CHIP: What to know about the Children's Health Insurance Program
Funding for a health insurance program for children became front and center as lawmakers struggled to reach deals to keep the government funded in 2018.
The federal funds for the Children’s Health Insurance Program (CHIP) expired at the end of September, and a permanent solution had not been passed by the beginning of this year.
However, the Senate reached a budget agreement Wednesday that reportedly funds the program for 10 years.
Here’s a look at the CHIP program and what it does.
What is it?
Created in 1997, the Children’s Health Insurance Program (CHIP) is low-cost insurance for families with incomes too high for Medicaid but potentially too low to afford private insurance plans.
CHIP covers routine check-ups, doctor visits, prescriptions, emergency services and hospital care, among other things, according to HealthCare.gov.
Every state has a CHIP program, but the rules and qualifications vary state by state.
Nearly 9 million children in the U.S. were enrolled in the CHIP program for the fiscal year 2016, according to research from the Kaiser Family Foundation (KFF).
What’s going on with its funding?
The program expired on Sept. 30, and a short-term funding extension was passed by Congress shortly before Christmas.
Many states have nearly exhausted their funds.
“Some families have already been informed or received notice that their children’s coverage could be reduced in the future,” Samantha Artiga, an analyst at KFF, told Fox News earlier this year. “Already families are feeling a lot of worry, concern and stress right now – particularly families with children who have ongoing health conditions who rely on insurance for treatments to keep them healthy and give them the care that they need.”
Artiga added that the earlier uncertainty around CHIP funding presented administrative and economic headaches for states that try to plan for the program’s future in an “uncertain environment.”
What have healthcare experts said about it?
“Without this program, these children are caught in a dangerous gap that would deny them access to needed care,” the Council for Affordable Health Coverage President Joel White told Fox News. “Every day that CHIP remains without a long-term reauthorization is a day that access to health care is threatened for the most deserving and vulnerable among us.”

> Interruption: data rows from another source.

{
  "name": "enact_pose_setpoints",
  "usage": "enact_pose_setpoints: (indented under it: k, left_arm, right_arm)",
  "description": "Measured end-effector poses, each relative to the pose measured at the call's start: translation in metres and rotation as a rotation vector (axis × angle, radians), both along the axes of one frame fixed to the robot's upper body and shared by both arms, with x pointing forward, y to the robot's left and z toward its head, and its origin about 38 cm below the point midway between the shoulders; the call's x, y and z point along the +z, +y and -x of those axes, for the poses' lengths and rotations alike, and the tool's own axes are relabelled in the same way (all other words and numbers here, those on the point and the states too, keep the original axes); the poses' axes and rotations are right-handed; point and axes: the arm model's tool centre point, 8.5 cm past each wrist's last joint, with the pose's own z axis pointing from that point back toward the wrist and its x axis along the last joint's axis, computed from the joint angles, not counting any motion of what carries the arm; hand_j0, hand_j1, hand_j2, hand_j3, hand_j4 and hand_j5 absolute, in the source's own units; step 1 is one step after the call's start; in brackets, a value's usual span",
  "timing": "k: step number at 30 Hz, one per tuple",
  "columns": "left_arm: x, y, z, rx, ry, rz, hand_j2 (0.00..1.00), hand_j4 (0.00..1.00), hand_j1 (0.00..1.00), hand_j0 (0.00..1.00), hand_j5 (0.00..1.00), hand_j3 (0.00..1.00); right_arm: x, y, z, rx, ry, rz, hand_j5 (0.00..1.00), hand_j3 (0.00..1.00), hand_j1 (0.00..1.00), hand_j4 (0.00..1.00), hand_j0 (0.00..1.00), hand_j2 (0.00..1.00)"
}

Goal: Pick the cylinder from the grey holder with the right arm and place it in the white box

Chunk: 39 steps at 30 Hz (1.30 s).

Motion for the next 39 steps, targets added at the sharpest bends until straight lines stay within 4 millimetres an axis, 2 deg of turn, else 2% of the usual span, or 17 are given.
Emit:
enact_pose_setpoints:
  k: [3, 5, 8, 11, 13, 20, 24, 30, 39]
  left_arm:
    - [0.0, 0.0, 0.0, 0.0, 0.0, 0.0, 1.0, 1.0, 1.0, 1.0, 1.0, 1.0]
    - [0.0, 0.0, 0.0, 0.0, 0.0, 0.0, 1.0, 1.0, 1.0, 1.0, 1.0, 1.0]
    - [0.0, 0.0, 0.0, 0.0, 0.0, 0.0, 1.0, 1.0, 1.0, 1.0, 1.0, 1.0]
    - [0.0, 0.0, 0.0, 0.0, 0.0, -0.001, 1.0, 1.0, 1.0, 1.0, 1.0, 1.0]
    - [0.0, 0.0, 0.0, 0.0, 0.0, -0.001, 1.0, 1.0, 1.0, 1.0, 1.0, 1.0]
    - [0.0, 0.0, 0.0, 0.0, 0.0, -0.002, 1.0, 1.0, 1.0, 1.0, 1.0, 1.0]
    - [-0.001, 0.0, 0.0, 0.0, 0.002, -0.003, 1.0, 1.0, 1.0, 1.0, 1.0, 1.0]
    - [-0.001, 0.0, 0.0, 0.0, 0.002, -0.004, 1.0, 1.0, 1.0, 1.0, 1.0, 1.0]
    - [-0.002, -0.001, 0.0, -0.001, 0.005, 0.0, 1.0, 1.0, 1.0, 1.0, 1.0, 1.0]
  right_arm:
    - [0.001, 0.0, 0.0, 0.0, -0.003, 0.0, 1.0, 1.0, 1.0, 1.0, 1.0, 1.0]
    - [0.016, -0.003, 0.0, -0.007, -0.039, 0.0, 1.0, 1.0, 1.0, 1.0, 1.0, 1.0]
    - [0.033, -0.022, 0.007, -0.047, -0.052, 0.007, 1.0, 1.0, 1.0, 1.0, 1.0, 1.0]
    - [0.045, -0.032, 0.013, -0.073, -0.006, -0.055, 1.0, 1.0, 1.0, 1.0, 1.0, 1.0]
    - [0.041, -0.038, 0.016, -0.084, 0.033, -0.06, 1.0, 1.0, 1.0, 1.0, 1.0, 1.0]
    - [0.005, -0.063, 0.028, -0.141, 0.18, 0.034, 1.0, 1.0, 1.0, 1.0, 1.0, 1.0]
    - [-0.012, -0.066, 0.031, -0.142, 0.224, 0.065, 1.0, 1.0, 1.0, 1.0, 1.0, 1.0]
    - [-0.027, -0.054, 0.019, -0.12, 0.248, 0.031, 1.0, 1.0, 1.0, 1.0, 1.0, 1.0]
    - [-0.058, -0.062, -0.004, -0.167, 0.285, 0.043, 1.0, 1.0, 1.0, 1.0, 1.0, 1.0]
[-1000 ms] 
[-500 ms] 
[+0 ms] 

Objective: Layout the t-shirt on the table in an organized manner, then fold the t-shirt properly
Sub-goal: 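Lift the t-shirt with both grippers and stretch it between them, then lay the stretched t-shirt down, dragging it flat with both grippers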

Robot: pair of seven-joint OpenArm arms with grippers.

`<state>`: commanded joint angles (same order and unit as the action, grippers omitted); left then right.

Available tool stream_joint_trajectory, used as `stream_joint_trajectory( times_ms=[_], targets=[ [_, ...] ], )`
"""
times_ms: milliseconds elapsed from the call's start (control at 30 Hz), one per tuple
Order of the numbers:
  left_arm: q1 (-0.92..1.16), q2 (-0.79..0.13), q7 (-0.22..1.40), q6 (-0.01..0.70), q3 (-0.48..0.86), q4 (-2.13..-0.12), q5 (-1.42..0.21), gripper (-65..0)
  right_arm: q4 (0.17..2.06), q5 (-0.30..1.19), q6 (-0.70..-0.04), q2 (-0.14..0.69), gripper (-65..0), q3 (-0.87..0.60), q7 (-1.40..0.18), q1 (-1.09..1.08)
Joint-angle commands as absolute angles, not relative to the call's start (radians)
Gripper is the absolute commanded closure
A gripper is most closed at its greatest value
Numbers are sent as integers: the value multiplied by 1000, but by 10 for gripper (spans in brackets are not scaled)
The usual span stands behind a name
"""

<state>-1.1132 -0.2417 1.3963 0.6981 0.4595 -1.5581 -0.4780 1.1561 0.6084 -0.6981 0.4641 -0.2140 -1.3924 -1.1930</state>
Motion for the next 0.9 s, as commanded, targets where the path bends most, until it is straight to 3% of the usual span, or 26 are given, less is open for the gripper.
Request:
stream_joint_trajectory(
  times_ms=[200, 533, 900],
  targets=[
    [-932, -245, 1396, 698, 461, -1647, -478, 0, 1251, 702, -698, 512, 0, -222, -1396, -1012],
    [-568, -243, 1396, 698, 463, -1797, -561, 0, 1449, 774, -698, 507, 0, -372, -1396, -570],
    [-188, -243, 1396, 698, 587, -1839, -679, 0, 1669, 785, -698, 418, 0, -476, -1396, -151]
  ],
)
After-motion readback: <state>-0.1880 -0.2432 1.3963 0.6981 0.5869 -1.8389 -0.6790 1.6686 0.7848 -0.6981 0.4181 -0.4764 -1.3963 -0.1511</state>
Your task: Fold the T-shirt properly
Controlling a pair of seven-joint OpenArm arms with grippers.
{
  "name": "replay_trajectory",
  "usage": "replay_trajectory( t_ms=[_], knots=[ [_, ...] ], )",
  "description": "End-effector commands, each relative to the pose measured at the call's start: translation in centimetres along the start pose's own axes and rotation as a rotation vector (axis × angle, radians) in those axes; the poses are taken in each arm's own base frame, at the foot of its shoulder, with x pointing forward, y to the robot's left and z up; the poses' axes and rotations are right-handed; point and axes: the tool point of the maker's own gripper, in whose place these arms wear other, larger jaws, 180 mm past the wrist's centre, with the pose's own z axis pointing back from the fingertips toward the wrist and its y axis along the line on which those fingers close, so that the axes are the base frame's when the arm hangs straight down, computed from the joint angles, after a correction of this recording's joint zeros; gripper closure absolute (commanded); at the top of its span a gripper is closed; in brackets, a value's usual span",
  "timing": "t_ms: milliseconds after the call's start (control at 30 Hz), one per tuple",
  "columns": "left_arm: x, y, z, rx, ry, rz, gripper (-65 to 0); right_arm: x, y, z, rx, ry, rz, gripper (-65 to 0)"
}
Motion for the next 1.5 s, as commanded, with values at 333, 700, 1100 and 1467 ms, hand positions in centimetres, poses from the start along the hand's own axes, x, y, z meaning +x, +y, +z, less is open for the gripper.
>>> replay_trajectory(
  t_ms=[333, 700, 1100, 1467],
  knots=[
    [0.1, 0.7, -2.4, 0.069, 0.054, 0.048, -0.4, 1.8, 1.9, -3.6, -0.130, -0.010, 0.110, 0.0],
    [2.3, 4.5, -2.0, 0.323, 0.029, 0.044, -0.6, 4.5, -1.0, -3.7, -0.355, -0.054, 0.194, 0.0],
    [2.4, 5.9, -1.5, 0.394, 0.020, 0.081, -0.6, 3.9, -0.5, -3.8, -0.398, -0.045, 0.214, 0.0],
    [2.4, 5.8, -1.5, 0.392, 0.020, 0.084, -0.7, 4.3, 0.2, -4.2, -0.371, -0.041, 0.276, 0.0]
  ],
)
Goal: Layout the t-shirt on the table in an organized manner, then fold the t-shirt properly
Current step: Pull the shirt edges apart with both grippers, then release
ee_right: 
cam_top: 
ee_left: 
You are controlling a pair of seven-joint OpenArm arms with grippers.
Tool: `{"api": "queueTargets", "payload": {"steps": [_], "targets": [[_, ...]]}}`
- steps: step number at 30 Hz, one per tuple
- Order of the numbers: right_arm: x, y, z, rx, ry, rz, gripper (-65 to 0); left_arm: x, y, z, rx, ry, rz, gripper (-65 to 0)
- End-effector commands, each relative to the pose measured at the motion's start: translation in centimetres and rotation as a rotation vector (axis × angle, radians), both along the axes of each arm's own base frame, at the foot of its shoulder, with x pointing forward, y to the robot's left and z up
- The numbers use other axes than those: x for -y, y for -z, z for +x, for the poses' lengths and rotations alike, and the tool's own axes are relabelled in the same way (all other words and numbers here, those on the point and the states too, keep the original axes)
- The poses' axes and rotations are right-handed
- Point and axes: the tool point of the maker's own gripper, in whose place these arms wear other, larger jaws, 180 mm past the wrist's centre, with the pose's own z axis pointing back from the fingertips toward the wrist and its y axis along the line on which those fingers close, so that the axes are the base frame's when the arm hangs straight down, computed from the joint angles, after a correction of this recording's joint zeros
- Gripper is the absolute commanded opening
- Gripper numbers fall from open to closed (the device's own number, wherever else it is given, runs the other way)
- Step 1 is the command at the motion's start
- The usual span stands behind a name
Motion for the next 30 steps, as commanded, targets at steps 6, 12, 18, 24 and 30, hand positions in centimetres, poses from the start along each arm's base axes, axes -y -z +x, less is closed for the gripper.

During the budget talks, White urged lawmakers to vote for a spending bill that included the funding.
Every day that CHIP remains without a long-term reauthorization is a day that access to health care is threatened for the most deserving and vulnerable among us.
“Senate Democrats have rightfully advocated for CHIP funding in recent months, and it would be the height of hypocrisy for them to oppose a spending bill with this included now.”
Joan Alker, the executive director of Georgetown University’s Center for Children & Families, argued that Congress should pass CHIP reauthorization as a standalone bill so its future is not in limbo every few years.
“What’s especially frustrating is that there’s no disagreement on the policy,” Alker told Fox News, adding that lawmakers on both sides of the aisle support funding CHIP. “It’s become a bargaining chip.”
“The right thing to do would be to take CHIP out of [the] political fight and pass it by itself,” she said.
What has Trump said?
Trump urged lawmakers to make CHIP “part of a long-term solution, not a 30-day, or short-term, extension,” in a tweet last month.
The Associated Press contributed to this report.